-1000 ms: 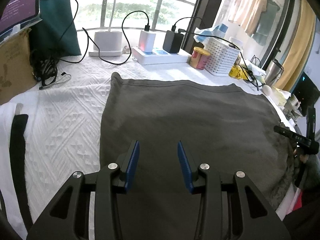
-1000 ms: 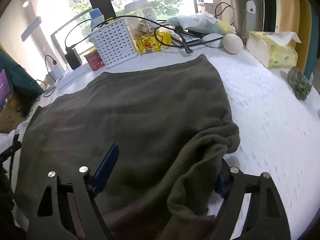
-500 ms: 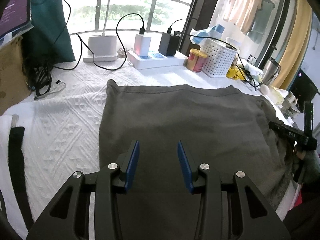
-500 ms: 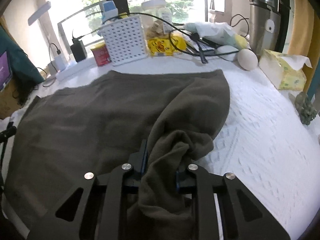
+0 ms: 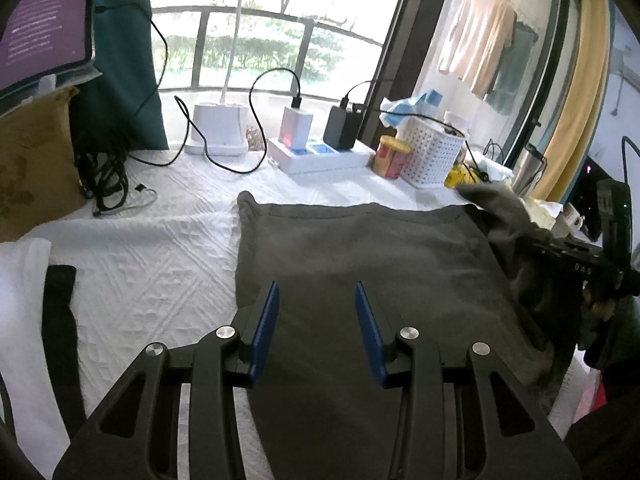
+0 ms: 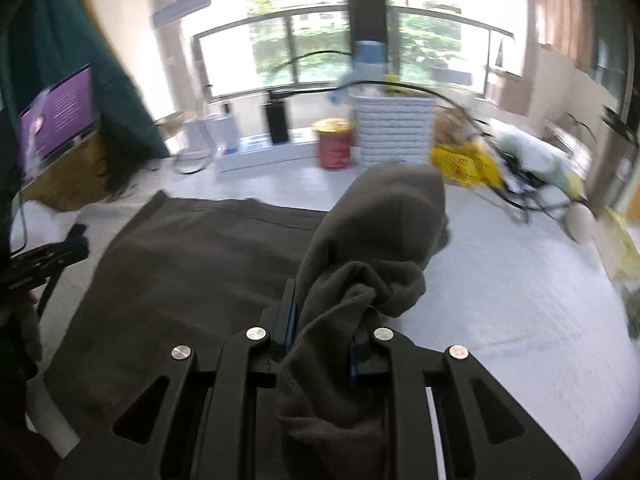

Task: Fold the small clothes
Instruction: 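Lift the gripped edge with the right tool and fold it over the shirt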

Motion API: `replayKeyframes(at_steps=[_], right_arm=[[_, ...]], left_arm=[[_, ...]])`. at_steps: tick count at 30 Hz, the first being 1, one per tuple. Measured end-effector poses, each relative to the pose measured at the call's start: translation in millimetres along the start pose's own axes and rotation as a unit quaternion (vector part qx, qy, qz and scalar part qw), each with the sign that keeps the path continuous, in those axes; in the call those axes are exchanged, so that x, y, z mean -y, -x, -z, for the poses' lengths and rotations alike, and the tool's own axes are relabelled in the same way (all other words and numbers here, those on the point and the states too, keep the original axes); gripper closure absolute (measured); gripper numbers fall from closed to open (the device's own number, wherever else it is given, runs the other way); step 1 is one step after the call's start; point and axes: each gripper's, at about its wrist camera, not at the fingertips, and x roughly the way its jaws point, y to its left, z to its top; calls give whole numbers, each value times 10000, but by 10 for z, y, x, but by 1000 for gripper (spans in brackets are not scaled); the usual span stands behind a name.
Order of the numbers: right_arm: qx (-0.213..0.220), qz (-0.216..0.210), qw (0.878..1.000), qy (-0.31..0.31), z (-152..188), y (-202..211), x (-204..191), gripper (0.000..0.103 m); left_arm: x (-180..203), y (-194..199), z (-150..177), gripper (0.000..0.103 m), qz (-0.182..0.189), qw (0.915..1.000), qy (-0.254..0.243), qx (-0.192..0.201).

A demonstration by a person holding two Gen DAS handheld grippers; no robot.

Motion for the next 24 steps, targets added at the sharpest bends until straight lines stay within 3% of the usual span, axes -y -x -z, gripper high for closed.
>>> replayKeyframes(at_steps=[19, 24], right_arm=[[-300, -1042, 9892, 985, -237, -543, -1354, 85], [-774, -1274, 9838, 1000, -196, -708, -1611, 81]], left_arm=[[-372, 462, 91, 61, 4, 9979, 406, 507], [-474, 519, 163, 61, -118, 9978, 489, 433]])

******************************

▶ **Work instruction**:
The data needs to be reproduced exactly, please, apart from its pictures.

▶ **Problem solution**:
-1000 ms: 
-1000 ms: 
-500 ms: 
-500 ms: 
+0 ms: 
+0 ms: 

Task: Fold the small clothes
Instruction: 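Lift the gripped edge with the right tool and fold it over the shirt
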
Motion API: `replayKeyframes(at_steps=[_], right_arm=[[_, ...]], left_arm=[[_, ...]])`. at_steps: tick count at 30 Hz, the first being 1, one per tuple. Measured end-effector poses, each relative to the pose measured at the call's start: translation in millimetres along the start pose's own axes and rotation as a unit quaternion (vector part qx, qy, qz and scalar part qw), each with the sign that keeps the path continuous, in those axes; in the call those axes are exchanged, so that x, y, z mean -y, -x, -z, for the poses' lengths and rotations alike, and the tool's own axes are relabelled in the same way (all other words and numbers here, those on the point and the states too, keep the original axes); gripper closure absolute (measured); gripper numbers fall from closed to open (the device's own number, wherever else it is given, runs the other way); step 1 is one step after the call's start; point and axes: each gripper's, at about its wrist camera, not at the fingertips, and x roughly the way its jaws point, y to its left, z to its top; calls give whole numbers, each value times 10000, but by 10 for z, y, x, but by 1000 for gripper (spans in brackets are not scaled); the usual span stands behind a name.
Order of the numbers: right_arm: qx (-0.213..0.220), qz (-0.216..0.210), qw (0.878..1.000), qy (-0.31..0.31), z (-152..188), y (-202..211), x (-204..191), gripper (0.000..0.103 m); left_arm: x (-180..203), y (-194..199), z (-150..177), gripper (0.000..0.103 m), qz (-0.182..0.189), qw (0.915..1.000), qy (-0.254..0.243), qx (-0.192..0.201).

A demonstration by a person holding two Gen DAS handheld grippers; no robot.

Motion for the next 24 steps, targets added at the sharpest bends until straight lines stay within 3% of the usual span, axes -y -x -z, gripper high for closed.
>>> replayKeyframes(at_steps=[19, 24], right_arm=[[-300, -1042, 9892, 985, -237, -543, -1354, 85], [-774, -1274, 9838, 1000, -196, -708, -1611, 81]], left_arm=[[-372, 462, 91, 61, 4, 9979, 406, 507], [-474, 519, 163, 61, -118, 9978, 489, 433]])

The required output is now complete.